■ What to do:
Start with the first line of the data and end with the line that holds "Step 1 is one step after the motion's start"; write out each one exactly.
= Beginning of Section =
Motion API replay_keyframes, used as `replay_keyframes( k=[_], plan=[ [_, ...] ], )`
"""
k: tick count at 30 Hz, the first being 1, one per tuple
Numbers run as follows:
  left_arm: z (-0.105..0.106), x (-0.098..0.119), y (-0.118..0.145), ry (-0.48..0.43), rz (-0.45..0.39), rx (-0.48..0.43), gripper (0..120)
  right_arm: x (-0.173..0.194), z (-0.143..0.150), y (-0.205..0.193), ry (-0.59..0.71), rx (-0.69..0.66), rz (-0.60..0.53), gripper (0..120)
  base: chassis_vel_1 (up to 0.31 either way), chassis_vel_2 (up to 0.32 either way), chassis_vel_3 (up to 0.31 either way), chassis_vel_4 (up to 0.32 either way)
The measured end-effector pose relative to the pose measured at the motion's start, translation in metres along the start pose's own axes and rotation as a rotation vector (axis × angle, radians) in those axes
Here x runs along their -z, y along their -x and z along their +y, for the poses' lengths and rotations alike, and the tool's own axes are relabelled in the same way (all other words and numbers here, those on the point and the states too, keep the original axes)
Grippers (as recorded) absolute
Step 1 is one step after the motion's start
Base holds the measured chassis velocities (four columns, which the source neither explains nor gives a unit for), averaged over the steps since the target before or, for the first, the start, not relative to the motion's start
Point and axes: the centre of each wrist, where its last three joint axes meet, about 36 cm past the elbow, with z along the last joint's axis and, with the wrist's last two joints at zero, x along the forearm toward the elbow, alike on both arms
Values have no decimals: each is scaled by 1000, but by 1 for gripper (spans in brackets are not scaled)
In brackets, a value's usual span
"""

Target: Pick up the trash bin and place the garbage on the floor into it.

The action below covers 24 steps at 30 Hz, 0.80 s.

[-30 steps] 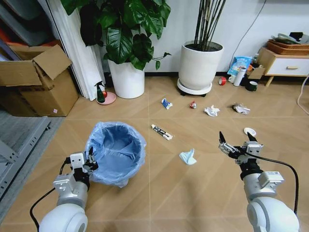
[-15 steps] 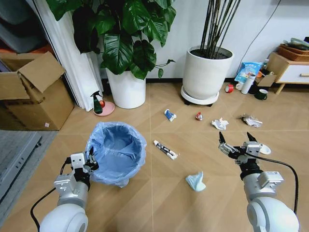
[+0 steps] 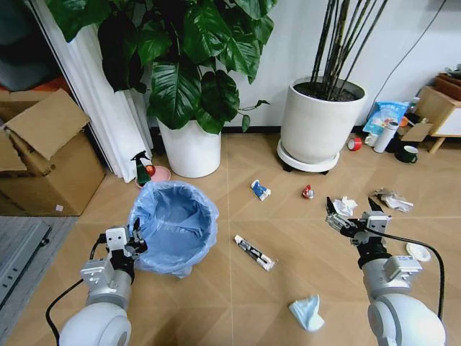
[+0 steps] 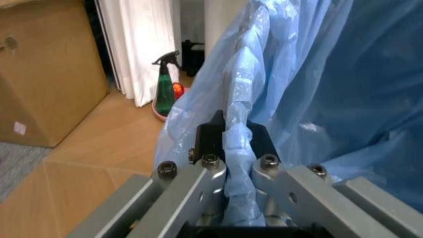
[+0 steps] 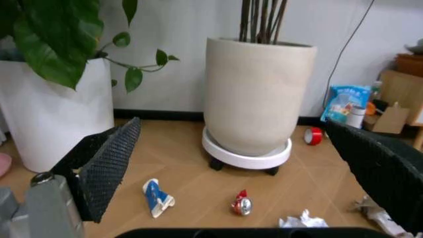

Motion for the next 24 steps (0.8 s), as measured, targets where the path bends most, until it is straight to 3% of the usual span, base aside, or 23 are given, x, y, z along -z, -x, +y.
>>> replay_keyframes(
  k=[6, 14, 19, 22, 24],
  plan=[
    [1, 0, 0, -1, -3, -2, 0, -14, -11, 0, -24, 92, 29, 100, -111, 151, 67, -67],
    [2, 1, -1, -1, -7, -6, 0, -37, -31, -2, -44, 200, 62, 100, 34, -29, -46, 23],
    [4, 1, -3, 0, -11, -7, 0, -69, -61, -12, -81, 351, 138, 100, 0, 0, 0, 0],
    [4, 1, -3, -3, -16, -7, 0, -101, -100, -24, -181, 529, 252, 100, 0, 0, 0, 0],
    [4, 1, -3, -4, -17, -7, 0, -106, -106, -28, -195, 561, 282, 100, 0, 0, 0, 0]
  ],
)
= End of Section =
■ Response to the task:
Motion API replay_keyframes, used as `replay_keyframes( k=[_], plan=[ [_, ...] ], )`
"""
k: tick count at 30 Hz, the first being 1, one per tuple
Numbers run as follows:
  left_arm: z (-0.105..0.106), x (-0.098..0.119), y (-0.118..0.145), ry (-0.48..0.43), rz (-0.45..0.39), rx (-0.48..0.43), gripper (0..120)
  right_arm: x (-0.173..0.194), z (-0.143..0.150), y (-0.205..0.193), ry (-0.59..0.71), rx (-0.69..0.66), rz (-0.60..0.53), gripper (0..120)
  base: chassis_vel_1 (up to 0.31 either way), chassis_vel_2 (up to 0.32 either way), chassis_vel_3 (up to 0.31 either way), chassis_vel_4 (up to 0.32 either way)
The measured end-effector pose relative to the pose measured at the motion's start, translation in metres along the start pose's own axes and rotation as a rotation vector (axis × angle, radians) in those axes
Here x runs along their -z, y along their -x and z along their +y, for the poses' lengths and rotations alike, and the tool's own axes are relabelled in the same way (all other words and numbers here, those on the point and the states too, keep the original axes)
Grippers (as recorded) absolute
Step 1 is one step after the motion's start

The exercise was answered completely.